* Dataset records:

● ● ● ● ● ● ●

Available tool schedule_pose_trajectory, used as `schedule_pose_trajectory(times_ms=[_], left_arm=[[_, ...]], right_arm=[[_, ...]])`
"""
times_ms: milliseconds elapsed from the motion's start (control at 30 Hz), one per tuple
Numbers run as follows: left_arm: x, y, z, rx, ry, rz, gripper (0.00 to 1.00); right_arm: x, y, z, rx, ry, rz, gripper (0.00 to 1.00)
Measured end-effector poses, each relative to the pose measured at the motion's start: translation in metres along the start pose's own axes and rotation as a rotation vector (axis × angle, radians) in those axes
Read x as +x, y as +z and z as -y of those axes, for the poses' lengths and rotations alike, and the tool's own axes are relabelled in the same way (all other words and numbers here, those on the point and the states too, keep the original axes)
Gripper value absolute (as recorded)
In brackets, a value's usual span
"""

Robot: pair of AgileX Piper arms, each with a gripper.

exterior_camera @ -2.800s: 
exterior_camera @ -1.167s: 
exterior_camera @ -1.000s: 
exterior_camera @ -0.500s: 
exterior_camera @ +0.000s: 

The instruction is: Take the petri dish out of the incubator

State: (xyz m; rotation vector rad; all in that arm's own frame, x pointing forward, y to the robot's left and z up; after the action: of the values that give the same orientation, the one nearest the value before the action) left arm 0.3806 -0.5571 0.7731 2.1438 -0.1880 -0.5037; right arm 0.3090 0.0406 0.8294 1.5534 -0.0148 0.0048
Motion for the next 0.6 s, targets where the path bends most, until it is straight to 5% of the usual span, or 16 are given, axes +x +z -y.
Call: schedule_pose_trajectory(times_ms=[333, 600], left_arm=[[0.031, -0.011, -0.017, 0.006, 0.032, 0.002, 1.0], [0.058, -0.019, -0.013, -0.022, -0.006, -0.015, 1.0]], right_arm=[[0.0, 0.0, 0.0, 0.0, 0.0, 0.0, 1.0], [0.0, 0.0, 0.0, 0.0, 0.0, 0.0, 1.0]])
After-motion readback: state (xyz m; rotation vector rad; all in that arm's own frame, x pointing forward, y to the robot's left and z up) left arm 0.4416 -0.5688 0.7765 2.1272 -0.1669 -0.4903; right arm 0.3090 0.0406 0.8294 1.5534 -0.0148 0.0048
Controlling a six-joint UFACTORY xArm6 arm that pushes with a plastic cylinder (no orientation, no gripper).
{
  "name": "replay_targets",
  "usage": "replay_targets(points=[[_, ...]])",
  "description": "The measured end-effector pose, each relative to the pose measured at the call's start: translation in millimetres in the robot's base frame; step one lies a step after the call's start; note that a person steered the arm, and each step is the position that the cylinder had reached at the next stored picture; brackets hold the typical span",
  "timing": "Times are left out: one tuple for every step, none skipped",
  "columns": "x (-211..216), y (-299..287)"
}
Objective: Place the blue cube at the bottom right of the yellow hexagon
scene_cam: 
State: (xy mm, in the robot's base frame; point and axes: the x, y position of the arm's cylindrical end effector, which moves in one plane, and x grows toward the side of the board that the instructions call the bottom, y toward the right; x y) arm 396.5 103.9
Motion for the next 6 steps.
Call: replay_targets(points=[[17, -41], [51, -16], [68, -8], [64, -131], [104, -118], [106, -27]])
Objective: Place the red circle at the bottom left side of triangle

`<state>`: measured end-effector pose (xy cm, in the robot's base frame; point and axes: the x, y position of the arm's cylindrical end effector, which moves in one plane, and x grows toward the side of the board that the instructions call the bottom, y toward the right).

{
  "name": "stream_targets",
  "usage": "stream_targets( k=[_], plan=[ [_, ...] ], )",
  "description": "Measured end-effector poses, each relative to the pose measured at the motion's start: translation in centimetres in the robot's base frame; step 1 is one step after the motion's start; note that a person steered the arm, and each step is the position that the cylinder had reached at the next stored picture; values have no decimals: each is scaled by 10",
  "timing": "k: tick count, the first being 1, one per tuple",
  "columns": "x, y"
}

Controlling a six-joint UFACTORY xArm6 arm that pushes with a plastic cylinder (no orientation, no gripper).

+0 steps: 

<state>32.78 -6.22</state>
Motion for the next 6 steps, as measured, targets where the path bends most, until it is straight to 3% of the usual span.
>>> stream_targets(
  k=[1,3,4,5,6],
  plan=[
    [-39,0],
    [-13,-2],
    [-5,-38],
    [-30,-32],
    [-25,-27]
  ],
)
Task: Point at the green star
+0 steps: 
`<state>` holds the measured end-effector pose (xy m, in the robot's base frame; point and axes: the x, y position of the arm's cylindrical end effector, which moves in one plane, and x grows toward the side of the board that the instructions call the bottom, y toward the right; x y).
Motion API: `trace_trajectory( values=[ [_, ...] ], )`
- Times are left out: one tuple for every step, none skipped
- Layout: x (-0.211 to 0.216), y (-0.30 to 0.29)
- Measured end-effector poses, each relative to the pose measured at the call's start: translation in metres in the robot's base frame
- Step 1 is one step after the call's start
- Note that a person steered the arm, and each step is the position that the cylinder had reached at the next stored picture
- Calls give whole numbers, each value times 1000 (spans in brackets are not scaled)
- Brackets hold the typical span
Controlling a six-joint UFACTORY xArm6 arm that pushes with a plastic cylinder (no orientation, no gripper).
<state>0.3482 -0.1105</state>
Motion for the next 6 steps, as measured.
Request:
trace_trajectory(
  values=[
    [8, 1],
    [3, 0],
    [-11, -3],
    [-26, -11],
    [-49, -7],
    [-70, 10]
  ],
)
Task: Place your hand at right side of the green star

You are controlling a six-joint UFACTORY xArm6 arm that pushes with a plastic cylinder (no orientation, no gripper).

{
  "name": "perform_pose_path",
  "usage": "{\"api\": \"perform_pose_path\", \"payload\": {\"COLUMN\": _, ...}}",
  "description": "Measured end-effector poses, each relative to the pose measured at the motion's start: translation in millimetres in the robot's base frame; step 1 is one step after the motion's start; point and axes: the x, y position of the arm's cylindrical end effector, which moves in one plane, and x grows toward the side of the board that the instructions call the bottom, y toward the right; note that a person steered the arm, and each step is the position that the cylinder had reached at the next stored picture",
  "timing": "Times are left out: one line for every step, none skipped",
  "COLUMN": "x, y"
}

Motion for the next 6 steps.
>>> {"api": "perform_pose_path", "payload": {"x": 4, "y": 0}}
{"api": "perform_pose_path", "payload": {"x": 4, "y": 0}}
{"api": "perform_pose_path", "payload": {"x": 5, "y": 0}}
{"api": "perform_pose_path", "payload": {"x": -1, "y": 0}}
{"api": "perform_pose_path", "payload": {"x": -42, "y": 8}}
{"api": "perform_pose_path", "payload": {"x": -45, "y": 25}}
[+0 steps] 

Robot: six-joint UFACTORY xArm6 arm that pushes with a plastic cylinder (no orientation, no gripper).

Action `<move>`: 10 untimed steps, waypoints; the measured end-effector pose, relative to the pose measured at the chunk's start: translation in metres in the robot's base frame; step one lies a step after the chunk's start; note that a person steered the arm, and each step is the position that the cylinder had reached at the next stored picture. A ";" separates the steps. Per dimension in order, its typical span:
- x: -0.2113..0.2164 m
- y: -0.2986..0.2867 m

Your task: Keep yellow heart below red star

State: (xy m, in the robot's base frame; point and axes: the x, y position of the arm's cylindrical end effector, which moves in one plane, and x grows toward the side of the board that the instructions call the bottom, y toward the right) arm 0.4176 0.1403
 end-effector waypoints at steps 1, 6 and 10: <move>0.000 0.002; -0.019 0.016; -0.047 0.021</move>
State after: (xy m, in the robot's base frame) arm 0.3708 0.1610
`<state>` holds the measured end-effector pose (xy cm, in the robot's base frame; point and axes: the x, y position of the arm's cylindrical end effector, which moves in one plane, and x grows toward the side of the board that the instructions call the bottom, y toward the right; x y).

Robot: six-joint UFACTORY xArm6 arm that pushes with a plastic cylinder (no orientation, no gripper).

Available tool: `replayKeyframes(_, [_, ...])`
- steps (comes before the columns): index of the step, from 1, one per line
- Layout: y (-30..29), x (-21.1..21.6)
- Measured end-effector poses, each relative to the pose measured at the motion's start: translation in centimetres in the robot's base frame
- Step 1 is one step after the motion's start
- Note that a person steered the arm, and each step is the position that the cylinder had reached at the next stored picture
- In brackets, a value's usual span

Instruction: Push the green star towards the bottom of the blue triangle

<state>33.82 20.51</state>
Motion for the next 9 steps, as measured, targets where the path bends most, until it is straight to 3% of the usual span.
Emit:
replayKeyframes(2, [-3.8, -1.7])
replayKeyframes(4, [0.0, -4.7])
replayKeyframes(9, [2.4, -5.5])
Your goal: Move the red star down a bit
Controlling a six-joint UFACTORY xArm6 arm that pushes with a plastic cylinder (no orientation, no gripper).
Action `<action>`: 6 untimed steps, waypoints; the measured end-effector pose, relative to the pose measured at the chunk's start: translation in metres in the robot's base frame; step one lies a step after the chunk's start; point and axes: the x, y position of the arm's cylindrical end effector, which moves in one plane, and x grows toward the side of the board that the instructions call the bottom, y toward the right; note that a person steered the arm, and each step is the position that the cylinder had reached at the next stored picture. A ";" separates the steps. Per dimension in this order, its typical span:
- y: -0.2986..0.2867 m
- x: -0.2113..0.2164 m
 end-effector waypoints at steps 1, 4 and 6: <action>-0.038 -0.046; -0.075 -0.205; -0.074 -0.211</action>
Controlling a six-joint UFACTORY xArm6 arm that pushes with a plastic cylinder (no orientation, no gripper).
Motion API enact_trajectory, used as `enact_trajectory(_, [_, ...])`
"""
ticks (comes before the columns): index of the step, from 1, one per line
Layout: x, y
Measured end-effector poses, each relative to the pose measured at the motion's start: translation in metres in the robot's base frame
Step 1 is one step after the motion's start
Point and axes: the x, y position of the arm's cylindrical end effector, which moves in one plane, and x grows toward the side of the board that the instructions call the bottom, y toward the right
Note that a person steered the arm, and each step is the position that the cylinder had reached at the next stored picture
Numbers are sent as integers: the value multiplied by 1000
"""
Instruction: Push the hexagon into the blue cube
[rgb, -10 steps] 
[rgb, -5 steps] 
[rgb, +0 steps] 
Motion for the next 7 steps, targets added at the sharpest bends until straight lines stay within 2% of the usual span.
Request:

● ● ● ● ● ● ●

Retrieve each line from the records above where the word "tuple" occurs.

times_ms: milliseconds elapsed from the motion's start (control at 30 Hz), one per tuple
  "timing": "Times are left out: one tuple for every step, none skipped",
  "timing": "k: tick count, the first being 1, one per tuple",
- Times are left out: one tuple for every step, none skipped

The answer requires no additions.